Is There Any Reason I Couldn't Open A Restaurant That Serves Human Meat?

“Waiter, what is your Catch Of The Day?”

“Sir, I believe he was Italian.”

Originally Posted by gigi
Apotemnophilia, or Body Integrity Identity Disorder. There was a story on “Untold Stories of the ER” where a guy came in who had amputated his own hand. He kept insisting that they just fix the stump and that he would just cut it off again if they didn’t. They had an ethics committee meeting and decided that abiding by the man’s wishes was the way to go, as much as it was hard for them not to try to reattach the hand.

Originally Posted by Terminus Est
Did he get DORRANCE #5X STAINLESS STEEL HOOKS?

No, a weed whacker. (Tip o’ the hat to Carl Hiaasen)

I thought it was supposed to taste like pork. So I guess that would make it “The Other, Other White Meat.”

“Waiter, what is your soup of the day?”
“Well, Ma’am, we’re calling it ‘minnie strone.’”

May have originated from this:

http://www.straightdope.com/classics/a5_229.html

Cannibalism is an unwise evolutionary choice.

Some donate their bodies to science.

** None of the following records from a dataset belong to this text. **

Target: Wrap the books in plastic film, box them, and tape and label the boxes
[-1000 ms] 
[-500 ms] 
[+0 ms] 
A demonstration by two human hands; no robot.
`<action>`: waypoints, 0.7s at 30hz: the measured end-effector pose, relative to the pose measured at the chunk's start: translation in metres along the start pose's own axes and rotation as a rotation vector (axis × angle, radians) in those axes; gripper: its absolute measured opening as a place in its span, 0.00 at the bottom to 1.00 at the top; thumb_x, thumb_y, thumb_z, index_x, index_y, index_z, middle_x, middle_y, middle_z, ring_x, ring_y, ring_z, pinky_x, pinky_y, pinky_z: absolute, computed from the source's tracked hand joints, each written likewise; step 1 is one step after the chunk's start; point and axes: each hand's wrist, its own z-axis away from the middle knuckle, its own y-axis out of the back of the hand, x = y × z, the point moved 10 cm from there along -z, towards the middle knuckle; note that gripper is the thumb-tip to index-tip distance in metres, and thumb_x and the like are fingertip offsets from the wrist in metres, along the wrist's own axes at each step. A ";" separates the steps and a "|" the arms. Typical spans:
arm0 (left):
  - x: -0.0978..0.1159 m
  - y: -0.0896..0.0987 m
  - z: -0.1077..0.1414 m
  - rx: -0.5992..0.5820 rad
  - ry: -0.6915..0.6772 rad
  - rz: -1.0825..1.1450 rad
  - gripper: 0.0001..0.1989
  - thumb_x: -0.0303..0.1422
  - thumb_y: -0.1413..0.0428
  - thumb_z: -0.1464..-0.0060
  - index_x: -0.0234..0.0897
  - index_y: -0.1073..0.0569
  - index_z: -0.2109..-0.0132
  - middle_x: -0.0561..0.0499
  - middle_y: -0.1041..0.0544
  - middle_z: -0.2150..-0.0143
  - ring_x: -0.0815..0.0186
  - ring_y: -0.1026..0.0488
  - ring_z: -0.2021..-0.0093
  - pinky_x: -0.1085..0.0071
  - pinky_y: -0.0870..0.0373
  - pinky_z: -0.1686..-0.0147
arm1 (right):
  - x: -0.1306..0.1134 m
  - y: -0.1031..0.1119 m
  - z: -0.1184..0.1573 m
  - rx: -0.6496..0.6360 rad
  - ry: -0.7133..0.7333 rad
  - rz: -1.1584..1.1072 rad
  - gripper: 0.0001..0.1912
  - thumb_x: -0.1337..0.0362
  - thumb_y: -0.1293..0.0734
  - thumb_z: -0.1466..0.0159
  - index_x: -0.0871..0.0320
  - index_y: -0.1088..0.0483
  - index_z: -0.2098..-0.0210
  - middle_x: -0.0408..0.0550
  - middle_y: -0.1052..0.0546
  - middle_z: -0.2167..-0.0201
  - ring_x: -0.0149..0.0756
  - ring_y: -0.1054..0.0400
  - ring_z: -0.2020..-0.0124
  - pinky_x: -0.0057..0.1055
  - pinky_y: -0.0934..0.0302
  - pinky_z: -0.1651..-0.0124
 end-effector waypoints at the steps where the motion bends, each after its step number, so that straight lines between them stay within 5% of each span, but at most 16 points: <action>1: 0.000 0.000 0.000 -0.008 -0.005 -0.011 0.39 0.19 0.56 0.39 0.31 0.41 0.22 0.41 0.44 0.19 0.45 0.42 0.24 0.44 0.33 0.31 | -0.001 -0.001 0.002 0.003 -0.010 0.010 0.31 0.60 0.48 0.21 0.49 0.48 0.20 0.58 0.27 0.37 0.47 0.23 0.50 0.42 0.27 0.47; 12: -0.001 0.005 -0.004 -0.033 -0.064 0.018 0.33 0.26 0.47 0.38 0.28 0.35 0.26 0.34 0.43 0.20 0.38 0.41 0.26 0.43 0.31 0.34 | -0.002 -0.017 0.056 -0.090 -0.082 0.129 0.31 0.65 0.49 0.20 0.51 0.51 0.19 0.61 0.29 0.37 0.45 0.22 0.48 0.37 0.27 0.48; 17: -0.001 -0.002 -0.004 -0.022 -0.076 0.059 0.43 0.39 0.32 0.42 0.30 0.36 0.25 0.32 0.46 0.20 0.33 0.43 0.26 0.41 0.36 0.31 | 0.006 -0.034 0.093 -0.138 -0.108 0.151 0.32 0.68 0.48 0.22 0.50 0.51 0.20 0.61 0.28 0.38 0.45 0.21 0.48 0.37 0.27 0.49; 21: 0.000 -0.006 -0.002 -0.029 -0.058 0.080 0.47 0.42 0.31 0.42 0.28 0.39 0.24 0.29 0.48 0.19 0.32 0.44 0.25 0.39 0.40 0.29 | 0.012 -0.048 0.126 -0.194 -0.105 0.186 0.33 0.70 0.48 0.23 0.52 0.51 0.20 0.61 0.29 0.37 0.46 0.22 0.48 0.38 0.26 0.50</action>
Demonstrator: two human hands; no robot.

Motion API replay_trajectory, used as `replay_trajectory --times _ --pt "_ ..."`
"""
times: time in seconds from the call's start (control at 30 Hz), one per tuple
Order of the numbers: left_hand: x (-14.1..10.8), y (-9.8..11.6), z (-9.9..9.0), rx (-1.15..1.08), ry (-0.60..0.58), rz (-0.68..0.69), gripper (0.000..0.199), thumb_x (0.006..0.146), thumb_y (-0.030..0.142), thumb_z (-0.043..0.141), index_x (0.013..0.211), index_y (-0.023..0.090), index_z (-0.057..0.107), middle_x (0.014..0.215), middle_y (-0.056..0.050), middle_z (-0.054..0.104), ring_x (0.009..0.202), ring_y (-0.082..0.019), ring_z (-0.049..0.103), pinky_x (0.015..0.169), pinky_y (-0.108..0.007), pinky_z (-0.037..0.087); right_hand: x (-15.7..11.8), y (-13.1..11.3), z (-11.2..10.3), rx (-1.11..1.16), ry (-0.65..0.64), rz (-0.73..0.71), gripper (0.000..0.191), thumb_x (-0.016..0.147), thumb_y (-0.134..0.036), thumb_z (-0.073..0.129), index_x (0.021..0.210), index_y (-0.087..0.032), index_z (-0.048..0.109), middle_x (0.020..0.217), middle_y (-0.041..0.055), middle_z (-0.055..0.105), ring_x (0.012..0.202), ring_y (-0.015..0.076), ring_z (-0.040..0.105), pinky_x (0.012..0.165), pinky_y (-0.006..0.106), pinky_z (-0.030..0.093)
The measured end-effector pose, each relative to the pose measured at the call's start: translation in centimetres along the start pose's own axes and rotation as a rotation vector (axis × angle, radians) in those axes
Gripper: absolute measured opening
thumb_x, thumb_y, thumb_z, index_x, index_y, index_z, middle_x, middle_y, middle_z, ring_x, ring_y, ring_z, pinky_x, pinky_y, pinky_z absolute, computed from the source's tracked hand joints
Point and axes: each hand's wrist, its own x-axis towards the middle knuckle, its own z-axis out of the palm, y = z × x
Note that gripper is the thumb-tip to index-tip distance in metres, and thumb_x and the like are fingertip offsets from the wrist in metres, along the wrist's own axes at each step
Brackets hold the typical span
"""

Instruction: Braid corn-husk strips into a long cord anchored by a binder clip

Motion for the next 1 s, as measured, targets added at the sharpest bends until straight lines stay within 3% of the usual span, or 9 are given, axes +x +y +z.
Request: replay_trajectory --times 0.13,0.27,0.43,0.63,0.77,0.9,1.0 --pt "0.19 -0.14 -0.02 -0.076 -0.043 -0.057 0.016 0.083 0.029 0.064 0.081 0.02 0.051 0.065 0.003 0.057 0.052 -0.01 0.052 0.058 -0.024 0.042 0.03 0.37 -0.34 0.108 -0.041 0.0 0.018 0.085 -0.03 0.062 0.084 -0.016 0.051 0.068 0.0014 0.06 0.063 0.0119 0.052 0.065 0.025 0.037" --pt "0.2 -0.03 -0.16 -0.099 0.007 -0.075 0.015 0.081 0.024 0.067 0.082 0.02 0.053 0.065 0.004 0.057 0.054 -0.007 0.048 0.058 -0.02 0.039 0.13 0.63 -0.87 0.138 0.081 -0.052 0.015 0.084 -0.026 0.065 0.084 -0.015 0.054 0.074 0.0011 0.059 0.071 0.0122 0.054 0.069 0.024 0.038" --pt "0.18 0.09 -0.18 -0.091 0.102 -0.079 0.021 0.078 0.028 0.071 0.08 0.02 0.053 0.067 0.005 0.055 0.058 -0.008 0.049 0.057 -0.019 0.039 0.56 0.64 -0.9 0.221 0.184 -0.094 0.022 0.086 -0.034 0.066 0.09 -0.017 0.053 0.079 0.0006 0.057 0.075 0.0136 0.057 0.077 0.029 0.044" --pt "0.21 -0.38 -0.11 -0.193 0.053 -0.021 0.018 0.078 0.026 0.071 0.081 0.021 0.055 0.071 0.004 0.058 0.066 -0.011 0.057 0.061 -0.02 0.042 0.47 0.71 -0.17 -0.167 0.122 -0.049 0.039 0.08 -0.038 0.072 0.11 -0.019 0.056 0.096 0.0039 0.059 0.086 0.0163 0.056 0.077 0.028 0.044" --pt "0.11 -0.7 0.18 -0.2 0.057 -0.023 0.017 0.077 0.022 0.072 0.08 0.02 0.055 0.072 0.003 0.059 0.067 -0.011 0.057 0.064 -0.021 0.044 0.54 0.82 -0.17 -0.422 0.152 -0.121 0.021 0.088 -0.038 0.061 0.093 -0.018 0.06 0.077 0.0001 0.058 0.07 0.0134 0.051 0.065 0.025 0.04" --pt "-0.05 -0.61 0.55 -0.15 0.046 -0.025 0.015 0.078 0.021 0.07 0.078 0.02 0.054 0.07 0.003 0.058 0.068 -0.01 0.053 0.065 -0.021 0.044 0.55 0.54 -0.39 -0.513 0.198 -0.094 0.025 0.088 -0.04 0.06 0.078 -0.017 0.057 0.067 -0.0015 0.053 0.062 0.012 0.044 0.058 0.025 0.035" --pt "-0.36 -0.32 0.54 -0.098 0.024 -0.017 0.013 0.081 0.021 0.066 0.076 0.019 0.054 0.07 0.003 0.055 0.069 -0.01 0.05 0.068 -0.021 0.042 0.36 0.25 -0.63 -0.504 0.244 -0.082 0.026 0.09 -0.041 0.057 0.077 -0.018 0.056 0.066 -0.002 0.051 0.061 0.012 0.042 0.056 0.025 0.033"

I’d rather donate it to cuisine.

You’d probably have to roast the pirate meat and sell it at Arrrrrrrrrby’s.

Why?

<snorf>

Personally, I think being able to donate my body to the stew pot is an excellent choice!

Until then, maybe I will start a Human Ranch and do a study on Perservative-free range ‘cattle’ ( organics and the like) vs the fast food seditary life style. I bet I could get this half subsidized by McDonalds.

I need a catchy name for my place and product, though.

Here’s the opening day menu:

Salad: Seize her!
Entree: Chuck roast au Jew
Sides: A spear O’Gus and Buttered nut, squashed
Dessert: Baked Alaskan
Beverage choices: Bloody Mary, blended White Russian, Adam’s apple juice, or iced pee.

“Excuse me… what kind of food do you serve here?”

“Well, today it’s French.”

“Oh, we really were hoping for some Mexican.”

“He’s on a resuscitator. Try back tomorrow.”

Would this restaurant serve…ahhh…human veal?

Howzabout Placenta Stew?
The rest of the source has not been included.